If you're looking for a relatively safe place to invest some money these days -- how about your home?
Money Magazine writer Amanda Gengler says this is a particularly good time to do some renovations, even though logic might dictate otherwise, since the housing market is still slumping.
Fixing up is still cheaper than trading up, Gengler observes.
Low Interest rates
Today's historically low interest rates mean most home-equity lines of credit are charging their floor rate. If you already have a home equity line of credit but have not tapped it yet, the rate on the credit line could be in the 3 percent range. If you apply for and take out a line today, you can get rates in the 4 percent to 5 percent range, because lenders recently put floors on many of these lines. Otherwise, rates would have gone to almost nothing, since they track the Federal Reserve's actions, and it has dropped rates to almost zero. So today, that 4 percent or 5 percent rate is still definitely favorable. Keep in mind that, in 2007, rates hit as high as 8.25 percent, according to HSH.com. So, compared to that, today's rates are great. And with the typical bank account and money fund paying far less than 1 percent, drawing down your savings barely costs you anything in lost income, so you're not giving up that much interest.

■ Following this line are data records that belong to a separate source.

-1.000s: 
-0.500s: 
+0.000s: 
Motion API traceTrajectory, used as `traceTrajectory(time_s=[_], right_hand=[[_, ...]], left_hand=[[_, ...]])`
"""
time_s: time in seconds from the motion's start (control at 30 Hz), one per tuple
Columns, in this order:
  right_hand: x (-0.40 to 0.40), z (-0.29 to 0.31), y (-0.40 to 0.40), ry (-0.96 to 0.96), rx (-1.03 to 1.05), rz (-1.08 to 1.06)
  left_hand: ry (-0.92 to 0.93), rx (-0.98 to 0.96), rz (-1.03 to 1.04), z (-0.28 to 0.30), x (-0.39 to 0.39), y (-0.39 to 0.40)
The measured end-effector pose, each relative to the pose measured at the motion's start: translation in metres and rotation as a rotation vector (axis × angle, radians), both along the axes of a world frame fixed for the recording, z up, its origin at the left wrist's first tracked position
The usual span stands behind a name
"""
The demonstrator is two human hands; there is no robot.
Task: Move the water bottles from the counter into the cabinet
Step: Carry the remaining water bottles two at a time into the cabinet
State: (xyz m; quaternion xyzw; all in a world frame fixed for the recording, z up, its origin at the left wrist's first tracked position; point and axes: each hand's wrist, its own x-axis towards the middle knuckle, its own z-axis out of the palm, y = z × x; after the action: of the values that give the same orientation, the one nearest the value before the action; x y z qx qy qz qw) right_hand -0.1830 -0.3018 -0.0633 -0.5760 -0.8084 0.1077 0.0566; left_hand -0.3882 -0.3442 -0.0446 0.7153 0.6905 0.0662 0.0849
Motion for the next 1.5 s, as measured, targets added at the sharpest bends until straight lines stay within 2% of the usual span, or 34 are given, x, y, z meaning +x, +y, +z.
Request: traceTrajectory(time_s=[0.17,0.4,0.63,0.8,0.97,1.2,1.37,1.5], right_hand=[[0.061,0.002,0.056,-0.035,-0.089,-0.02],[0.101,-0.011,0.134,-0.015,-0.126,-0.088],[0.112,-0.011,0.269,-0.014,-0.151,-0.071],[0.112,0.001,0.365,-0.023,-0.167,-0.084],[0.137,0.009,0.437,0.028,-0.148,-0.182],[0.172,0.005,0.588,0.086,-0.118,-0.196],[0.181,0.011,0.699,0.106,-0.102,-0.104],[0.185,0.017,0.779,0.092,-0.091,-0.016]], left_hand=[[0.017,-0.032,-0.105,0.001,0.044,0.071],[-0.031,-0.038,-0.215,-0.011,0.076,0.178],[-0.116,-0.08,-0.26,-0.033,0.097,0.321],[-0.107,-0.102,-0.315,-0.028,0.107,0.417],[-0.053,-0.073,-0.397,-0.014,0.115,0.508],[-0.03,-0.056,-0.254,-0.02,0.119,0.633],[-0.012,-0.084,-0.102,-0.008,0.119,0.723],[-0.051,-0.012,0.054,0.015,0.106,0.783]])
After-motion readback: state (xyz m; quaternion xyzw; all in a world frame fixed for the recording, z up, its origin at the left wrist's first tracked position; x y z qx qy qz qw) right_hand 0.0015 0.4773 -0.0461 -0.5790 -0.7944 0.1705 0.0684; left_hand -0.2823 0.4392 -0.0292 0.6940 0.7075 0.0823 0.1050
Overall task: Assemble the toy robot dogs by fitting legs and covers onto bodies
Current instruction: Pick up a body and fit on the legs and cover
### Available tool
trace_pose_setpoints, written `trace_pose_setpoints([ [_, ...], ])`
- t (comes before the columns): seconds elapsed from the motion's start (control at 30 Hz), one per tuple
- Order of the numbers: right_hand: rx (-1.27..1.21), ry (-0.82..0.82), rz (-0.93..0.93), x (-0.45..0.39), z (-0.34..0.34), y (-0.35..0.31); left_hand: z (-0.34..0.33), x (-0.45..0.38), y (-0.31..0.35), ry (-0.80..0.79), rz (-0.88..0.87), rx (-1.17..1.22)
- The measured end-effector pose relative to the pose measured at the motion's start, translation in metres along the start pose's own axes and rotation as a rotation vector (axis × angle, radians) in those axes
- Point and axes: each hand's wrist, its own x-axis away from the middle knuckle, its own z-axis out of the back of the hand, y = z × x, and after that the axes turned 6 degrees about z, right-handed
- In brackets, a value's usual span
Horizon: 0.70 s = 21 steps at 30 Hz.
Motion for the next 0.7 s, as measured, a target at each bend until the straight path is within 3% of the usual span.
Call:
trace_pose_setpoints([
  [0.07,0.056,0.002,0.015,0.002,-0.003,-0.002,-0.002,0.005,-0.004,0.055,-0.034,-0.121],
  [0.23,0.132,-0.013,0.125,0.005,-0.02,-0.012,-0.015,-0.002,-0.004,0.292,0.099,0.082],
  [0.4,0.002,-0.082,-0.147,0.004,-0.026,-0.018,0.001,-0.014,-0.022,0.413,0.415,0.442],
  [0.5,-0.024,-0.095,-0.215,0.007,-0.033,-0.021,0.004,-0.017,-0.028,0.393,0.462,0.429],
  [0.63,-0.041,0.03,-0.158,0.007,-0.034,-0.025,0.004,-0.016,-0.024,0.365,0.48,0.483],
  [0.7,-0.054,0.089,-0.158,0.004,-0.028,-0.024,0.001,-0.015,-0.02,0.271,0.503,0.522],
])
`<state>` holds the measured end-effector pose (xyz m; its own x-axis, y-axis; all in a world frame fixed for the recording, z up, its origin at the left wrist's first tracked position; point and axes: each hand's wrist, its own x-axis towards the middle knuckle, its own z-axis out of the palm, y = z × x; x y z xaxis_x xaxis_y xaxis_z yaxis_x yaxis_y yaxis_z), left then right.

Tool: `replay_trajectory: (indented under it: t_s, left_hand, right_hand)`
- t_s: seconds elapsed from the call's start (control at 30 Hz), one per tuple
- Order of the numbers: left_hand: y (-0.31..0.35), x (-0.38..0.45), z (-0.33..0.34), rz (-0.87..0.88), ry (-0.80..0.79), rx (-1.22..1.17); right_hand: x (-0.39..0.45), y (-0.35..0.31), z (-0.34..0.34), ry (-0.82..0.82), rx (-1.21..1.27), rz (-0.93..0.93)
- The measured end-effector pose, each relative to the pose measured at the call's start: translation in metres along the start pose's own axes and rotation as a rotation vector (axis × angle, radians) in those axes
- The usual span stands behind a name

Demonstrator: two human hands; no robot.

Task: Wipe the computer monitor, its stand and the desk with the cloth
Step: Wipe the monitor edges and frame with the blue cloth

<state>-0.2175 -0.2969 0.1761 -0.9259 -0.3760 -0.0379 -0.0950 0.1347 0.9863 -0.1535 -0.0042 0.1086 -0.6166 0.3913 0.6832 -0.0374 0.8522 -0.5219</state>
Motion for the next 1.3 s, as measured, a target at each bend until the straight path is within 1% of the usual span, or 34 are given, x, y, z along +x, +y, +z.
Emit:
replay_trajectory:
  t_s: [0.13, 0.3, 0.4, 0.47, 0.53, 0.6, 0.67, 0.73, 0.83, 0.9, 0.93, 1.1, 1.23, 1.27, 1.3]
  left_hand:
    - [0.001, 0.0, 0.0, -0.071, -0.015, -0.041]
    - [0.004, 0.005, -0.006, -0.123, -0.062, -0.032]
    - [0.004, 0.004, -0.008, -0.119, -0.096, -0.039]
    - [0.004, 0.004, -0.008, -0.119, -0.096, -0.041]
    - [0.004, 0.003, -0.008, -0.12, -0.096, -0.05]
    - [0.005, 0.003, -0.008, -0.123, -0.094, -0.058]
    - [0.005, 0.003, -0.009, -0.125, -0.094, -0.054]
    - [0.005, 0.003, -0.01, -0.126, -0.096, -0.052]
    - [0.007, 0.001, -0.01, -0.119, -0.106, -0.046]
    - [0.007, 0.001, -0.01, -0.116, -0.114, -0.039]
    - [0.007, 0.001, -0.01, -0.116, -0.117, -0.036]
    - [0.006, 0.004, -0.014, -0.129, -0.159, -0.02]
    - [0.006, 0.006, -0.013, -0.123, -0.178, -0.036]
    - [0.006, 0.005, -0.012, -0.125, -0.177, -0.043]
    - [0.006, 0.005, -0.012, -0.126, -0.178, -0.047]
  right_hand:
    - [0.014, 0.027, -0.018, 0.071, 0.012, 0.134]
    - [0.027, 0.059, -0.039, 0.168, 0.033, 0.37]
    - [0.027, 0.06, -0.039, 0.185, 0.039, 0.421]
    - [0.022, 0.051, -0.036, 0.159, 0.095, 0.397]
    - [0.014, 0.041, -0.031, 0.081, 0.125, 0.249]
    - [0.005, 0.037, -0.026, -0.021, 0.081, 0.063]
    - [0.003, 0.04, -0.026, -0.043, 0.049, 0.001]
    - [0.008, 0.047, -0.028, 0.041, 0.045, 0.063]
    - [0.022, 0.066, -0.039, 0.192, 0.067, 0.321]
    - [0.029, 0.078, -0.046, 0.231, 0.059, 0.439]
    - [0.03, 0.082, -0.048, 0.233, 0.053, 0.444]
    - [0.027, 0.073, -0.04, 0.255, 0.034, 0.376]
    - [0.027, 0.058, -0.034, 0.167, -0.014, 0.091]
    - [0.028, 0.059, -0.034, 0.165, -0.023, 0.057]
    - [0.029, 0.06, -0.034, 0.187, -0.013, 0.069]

Contractors Discounting Prices
Although the construction industry rebounded somewhat last year, business is still slow. Remember when getting a contractor to call you back was a challenge? Now, the best pros in town will happily bid on your job -- and they'll probably offer you prices that are 10 percent to 20 percent below what you would have paid when real estate was going gangbusters. You can get even deeper discounts in harder-hit areas like Florida and California.
Materials Prices Declining
Home building material isn't in high demand like it use to be. Construction building has virtually come to a halt, so the demand hasn't been there, meaning materials prices and the cost of building supplies have tumbled. Plywood prices peaked in 2004, drywall in 2006. Since that peak in the mid-2000s, plywood is down 23 percent, drywall is off 29 percent, and framing lumber 35 percent. However, not all raw material prices have fallen all that much: Asphalt roofing is down only 7 percent over the past 2 years. Insulation, which has been in high demand because of energy rebates and high fuel prices, is down a mere 2 percent since 2006. Still, on the whole, construction supplies are bargains right now.

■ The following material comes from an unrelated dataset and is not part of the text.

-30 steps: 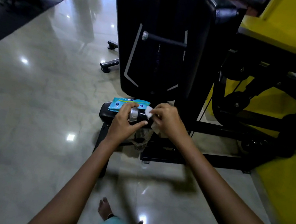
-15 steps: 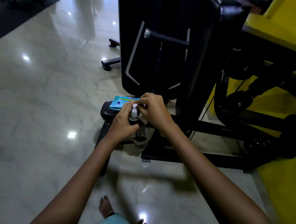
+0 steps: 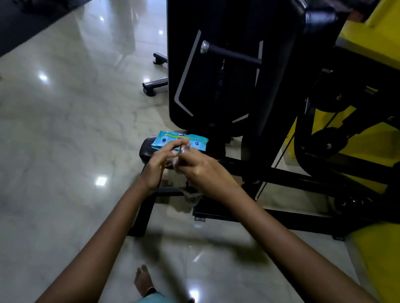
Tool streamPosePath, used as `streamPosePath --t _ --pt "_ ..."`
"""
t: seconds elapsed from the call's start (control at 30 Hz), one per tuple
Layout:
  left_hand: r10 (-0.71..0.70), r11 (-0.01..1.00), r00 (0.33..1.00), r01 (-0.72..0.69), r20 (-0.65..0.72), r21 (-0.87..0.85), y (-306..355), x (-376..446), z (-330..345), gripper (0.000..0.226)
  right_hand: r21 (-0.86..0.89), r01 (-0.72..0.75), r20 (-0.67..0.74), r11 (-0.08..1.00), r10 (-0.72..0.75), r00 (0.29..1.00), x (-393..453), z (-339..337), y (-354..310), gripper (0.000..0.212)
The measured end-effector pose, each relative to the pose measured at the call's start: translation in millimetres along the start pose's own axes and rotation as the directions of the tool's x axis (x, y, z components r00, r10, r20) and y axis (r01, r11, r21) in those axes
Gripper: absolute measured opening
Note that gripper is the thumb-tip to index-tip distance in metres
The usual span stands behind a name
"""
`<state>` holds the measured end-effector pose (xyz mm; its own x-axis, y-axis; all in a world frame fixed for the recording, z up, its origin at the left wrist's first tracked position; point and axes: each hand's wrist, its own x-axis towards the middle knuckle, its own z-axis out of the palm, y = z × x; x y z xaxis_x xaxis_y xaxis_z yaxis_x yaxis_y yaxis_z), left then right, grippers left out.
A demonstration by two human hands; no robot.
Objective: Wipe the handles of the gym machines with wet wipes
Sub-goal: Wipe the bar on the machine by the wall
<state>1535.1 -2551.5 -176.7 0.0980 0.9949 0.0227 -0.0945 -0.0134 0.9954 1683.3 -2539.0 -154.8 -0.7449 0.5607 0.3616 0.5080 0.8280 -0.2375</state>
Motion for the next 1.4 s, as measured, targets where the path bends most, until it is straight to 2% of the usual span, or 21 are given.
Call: streamPosePath --t 0.07,0.13,0.2,0.3,0.4,0.5,0.57,0.67,0.73,0.8,0.87,0.97,1.03,1.17,1.23,1.33,1.4 --pt "-0.025 0.999 0.997 0.022 -0.076 -0.043 0 1 0 0.042 -0.097 0.053 0.005 0.994 -0.053 0.999 -15 1 8 0.020" --pt "-0.018 0.999 0.992 0.022 -0.126 0.031 -1 3 0 0.043 -0.222 0.082 -0.060 0.972 -0.098 0.993 -31 1 18 0.017" --pt "0.007 0.995 0.991 0.007 -0.136 0.103 -1 7 0 0.039 -0.262 0.045 -0.160 0.964 -0.089 0.983 -38 -3 21 0.007" --pt "0.033 0.984 0.984 -0.001 -0.174 0.180 -2 15 3 0.033 -0.272 -0.018 -0.263 0.962 -0.057 0.963 -23 -5 12 0.017" --pt "0.039 0.973 0.973 0.015 -0.229 0.231 0 22 6 0.031 -0.273 0.020 -0.217 0.962 -0.081 0.973 -11 9 8 0.020" --pt "0.084 0.933 0.973 -0.001 -0.215 0.361 1 23 6 0.021 -0.297 0.048 -0.162 0.954 -0.100 0.982 -33 7 23 0.015" --pt "0.118 0.919 0.973 -0.032 -0.197 0.393 -2 21 6 0.013 -0.311 0.031 -0.116 0.950 -0.070 0.991 -52 -4 32 0.020" --pt "0.161 0.917 0.967 -0.073 -0.198 0.391 -6 16 9 0.014 -0.319 -0.063 -0.141 0.946 0.019 0.990 -66 -22 36 0.031" --pt "0.191 0.922 0.958 -0.100 -0.214 0.373 -7 15 13 0.015 -0.302 -0.130 -0.223 0.944 0.063 0.973 -58 -24 32 0.026" --pt "0.209 0.929 0.952 -0.121 -0.225 0.350 -8 15 15 0.016 -0.275 -0.128 -0.282 0.953 0.048 0.958 -43 -14 21 0.016" --pt "0.212 0.932 0.952 -0.128 -0.223 0.339 -8 17 15 0.014 -0.281 -0.038 -0.242 0.959 -0.033 0.970 -30 3 8 0.014" --pt "0.194 0.935 0.958 -0.115 -0.213 0.335 -7 20 13 0.020 -0.339 0.053 -0.138 0.939 -0.105 0.985 -33 10 10 0.022" --pt "0.196 0.935 0.956 -0.115 -0.220 0.336 -7 21 12 0.025 -0.346 0.044 -0.136 0.937 -0.097 0.986 -45 2 22 0.025" --pt "0.181 0.945 0.956 -0.104 -0.229 0.312 -9 21 13 0.024 -0.346 -0.051 -0.119 0.937 0.010 0.993 -77 -18 39 0.030" --pt "0.162 0.953 0.962 -0.095 -0.219 0.287 -10 20 13 0.022 -0.297 -0.127 -0.170 0.946 0.078 0.982 -82 -23 42 0.022" --pt "0.147 0.956 0.963 -0.081 -0.224 0.282 -10 20 14 0.022 -0.222 -0.254 -0.323 0.941 0.175 0.930 -67 -25 33 0.009" --pt "0.143 0.956 0.961 -0.073 -0.237 0.284 -8 21 15 0.025 -0.184 -0.245 -0.389 0.952 0.159 0.908 -46 -17 20 0.007"
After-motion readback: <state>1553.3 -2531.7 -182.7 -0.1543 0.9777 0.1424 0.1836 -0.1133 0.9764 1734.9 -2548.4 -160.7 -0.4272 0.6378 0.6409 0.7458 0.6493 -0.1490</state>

Framing lumber is the structural wood, meaning for the home's frame. That is a different type of wood than, say, the wood for floors, doors, trim, etc.

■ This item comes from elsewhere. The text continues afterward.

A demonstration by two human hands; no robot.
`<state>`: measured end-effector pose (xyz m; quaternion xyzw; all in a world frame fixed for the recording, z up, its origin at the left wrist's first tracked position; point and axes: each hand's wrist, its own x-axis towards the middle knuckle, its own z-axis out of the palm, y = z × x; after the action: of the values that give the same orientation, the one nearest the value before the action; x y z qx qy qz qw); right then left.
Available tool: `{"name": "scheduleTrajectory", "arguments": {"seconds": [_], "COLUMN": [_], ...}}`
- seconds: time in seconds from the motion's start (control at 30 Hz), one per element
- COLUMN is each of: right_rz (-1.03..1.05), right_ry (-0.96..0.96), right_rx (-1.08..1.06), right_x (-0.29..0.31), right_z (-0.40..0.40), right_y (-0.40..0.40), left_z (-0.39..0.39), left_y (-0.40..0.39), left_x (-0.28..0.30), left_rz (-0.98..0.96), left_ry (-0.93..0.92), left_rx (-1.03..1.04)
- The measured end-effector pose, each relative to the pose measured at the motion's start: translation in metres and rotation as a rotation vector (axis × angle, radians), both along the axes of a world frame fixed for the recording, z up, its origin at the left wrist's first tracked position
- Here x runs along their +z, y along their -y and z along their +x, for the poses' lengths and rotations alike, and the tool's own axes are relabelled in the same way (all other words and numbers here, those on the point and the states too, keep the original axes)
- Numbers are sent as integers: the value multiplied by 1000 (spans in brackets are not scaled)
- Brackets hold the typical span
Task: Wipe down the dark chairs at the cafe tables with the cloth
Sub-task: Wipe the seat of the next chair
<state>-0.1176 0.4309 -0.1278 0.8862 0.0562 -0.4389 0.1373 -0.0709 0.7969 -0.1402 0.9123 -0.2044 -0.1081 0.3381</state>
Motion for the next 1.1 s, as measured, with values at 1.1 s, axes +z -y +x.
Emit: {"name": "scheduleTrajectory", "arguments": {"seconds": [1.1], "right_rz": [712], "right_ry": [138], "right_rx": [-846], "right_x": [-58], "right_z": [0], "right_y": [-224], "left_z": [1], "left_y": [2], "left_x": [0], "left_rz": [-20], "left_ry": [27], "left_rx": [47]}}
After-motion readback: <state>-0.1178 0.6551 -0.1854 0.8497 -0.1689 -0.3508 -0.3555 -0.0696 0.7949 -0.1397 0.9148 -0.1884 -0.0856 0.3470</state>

Fixing Up Is Indeed Less Costly than Trading Up
With the median home price down 22 percent since 2006, you might think this is an opportune time to trade up for the new master bathroom or other modern feature you want. After all, why not buy somebody else's remodeling headache at a discount? You can't assume that you'll easily sell your house in this tough market and then find a new place that has the exact features you want. For starters, commissions and fees to sell a $400,000 home could run $25,000 -- you can get a lot of remodeling done for that kind of money. The seller can also pay up to $5-7,000 in closing costs on a new home if he or she moves.
Small Projects Still Add Value
That's the new rule in real estate today. You never want to be the most elaborate house on the block. In the post-boom era, the rule of thumb for gauging the potential payback from a home improvement is simple: If you're bringing your house in line with similar homes in the area, you'll most likely earn back the lion's share of the cost when you sell. If you're surpassing the neighborhood, you probably won't. In this case, upgrades make sense. I think essentially remodeling a 10-year-old kitchen because you don't like its style, you're not going to earn back the money. But what does pay is - let's say you're replacing/upgrading a kitchen from 1960 -- you can still earn a good portion of your investment back there.